Only the lines that contain the string "grey" belong in the answer; pull them from the records.

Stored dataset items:
Content starts

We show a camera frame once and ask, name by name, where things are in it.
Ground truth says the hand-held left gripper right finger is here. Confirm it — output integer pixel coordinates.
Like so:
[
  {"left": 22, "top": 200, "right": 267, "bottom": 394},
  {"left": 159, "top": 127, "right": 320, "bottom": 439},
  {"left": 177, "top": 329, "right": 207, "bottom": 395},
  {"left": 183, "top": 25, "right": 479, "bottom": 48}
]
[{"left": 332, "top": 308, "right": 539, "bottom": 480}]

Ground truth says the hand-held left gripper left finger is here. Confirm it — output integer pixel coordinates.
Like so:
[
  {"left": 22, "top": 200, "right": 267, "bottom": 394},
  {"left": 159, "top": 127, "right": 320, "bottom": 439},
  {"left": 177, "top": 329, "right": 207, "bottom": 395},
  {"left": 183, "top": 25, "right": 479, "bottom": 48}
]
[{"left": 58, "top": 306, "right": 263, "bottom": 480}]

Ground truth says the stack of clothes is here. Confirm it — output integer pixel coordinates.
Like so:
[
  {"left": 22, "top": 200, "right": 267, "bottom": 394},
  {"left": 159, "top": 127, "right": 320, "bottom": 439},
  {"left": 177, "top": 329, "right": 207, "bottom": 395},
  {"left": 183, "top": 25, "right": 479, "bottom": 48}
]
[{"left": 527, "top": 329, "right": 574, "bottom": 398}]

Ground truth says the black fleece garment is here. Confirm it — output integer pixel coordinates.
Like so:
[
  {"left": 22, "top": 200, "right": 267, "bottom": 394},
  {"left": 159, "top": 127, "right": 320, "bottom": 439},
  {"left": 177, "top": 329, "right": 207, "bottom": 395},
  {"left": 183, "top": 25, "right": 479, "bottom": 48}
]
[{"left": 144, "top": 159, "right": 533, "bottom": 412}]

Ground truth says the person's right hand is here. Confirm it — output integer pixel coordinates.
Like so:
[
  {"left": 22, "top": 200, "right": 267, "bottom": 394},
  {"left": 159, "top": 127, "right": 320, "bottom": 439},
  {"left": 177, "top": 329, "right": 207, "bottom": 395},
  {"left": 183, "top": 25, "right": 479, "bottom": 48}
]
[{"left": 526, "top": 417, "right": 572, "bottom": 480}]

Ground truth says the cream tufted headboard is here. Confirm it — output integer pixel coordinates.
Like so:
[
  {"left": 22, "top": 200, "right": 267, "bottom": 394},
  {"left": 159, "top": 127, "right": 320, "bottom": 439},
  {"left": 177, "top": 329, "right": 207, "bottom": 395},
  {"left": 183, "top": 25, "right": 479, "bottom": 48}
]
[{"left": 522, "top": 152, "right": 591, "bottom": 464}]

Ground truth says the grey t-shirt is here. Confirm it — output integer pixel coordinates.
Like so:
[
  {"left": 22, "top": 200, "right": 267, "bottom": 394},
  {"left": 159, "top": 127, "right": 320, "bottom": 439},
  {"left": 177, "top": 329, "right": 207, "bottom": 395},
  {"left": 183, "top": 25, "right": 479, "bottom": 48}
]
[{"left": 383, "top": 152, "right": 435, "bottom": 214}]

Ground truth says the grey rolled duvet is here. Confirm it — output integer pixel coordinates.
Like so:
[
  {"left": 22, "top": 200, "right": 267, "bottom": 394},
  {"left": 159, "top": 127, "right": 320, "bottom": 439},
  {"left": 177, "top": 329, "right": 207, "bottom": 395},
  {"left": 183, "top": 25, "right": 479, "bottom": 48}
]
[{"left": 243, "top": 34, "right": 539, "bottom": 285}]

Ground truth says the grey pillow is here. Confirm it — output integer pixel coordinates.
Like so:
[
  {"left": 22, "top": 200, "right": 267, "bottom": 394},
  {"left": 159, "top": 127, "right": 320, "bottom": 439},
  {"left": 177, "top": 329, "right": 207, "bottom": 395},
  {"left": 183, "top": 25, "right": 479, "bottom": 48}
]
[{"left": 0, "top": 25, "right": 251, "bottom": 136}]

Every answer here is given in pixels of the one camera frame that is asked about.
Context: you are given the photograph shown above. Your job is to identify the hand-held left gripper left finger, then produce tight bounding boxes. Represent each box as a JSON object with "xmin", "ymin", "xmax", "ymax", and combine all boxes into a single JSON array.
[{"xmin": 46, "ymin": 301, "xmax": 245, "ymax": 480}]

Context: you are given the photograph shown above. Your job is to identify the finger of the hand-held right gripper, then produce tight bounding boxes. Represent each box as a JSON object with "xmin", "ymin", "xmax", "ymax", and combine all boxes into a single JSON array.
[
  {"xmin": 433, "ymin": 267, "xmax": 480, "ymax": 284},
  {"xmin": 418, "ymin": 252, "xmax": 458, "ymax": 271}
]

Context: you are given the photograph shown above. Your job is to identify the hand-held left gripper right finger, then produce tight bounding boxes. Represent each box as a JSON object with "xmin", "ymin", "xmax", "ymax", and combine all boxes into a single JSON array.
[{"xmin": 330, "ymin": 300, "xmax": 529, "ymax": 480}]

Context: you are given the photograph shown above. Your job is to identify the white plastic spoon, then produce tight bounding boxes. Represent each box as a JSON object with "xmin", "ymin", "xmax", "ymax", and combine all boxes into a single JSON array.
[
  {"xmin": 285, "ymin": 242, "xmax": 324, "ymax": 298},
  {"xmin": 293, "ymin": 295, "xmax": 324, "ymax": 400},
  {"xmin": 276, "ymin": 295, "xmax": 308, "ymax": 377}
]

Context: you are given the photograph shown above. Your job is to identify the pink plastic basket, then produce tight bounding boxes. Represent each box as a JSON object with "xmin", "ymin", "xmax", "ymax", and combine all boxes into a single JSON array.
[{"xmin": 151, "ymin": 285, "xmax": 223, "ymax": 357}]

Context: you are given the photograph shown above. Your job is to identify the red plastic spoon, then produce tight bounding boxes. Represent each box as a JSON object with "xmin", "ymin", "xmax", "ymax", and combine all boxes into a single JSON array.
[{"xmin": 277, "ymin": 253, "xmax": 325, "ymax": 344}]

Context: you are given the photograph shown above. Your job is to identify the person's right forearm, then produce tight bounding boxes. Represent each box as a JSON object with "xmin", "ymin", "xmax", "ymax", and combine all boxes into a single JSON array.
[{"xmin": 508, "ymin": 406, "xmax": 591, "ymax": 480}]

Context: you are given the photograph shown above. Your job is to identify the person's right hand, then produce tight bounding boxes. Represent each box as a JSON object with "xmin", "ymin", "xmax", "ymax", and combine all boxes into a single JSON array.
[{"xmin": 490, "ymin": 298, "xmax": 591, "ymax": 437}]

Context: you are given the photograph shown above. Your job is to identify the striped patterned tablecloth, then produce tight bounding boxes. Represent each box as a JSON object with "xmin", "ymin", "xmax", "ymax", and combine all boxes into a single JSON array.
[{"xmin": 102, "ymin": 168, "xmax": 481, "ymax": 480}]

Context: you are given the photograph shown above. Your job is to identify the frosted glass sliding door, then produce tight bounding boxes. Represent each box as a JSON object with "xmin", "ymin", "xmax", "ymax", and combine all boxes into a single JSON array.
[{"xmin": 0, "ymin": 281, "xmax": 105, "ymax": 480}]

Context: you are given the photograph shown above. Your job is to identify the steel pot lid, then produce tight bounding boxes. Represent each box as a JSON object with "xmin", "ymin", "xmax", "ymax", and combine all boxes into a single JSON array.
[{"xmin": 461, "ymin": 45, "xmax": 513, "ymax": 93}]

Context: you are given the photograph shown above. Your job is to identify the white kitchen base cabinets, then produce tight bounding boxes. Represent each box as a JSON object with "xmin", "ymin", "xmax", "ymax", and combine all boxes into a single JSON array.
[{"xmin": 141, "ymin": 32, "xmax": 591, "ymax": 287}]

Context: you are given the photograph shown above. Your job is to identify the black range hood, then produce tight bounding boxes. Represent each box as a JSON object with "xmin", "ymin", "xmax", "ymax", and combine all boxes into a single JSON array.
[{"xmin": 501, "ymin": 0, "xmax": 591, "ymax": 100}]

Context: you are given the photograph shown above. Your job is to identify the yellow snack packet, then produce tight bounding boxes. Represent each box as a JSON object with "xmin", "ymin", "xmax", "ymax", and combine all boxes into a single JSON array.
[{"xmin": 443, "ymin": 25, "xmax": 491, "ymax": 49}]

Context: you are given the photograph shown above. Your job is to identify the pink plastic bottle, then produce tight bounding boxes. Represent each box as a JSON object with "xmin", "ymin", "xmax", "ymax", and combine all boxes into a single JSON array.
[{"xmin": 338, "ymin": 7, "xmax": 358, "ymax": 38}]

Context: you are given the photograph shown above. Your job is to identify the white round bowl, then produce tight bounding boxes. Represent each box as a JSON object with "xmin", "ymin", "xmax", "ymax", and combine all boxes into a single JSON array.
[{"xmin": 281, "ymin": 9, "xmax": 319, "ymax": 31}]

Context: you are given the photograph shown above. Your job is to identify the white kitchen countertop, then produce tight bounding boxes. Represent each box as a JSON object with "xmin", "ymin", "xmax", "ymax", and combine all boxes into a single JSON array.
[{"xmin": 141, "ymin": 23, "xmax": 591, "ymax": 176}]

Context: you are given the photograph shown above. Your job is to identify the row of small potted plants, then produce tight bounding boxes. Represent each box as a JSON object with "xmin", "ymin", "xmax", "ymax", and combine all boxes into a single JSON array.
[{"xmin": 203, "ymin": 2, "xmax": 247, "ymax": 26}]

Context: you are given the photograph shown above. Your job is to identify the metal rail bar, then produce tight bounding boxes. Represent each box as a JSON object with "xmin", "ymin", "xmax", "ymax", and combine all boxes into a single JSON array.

Content ends

* Reply to the exercise *
Ground truth says the grey t-shirt is here. Confirm it — output integer pixel coordinates.
Ground truth says the grey rolled duvet is here. Confirm it — output integer pixel coordinates.
Ground truth says the grey pillow is here. Confirm it — output integer pixel coordinates.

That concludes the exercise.